## What you have to do
Only the lines from the one containing "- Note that" through the end of the data are wanted, reproduced exactly and without pictures.
=== Section Start ===
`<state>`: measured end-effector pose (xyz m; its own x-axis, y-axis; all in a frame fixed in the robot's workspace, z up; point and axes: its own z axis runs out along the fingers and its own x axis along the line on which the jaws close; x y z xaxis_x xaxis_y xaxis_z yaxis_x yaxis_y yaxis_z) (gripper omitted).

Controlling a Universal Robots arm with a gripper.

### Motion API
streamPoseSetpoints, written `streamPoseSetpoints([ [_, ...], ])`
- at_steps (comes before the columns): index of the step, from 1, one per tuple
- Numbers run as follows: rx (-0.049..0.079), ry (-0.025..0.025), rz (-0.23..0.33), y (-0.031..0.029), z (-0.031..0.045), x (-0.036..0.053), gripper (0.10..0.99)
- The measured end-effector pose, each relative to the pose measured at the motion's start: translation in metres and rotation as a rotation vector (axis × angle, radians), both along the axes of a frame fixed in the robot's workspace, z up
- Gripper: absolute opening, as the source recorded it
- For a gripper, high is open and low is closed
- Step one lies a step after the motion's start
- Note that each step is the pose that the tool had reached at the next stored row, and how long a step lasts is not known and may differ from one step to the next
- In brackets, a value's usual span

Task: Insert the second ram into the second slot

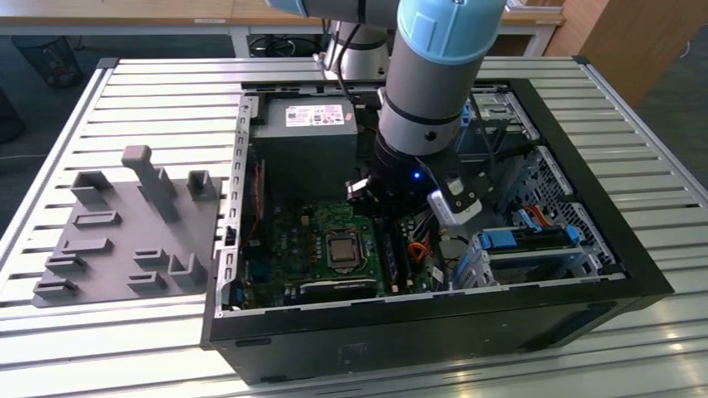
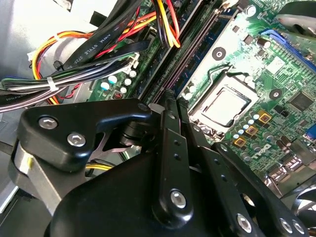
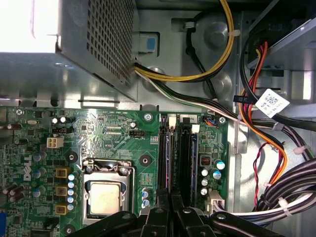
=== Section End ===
## Finished exercise
- Note that each step is the pose that the tool had reached at the next stored row, and how long a step lasts is not known and may differ from one step to the next
- In brackets, a value's usual span

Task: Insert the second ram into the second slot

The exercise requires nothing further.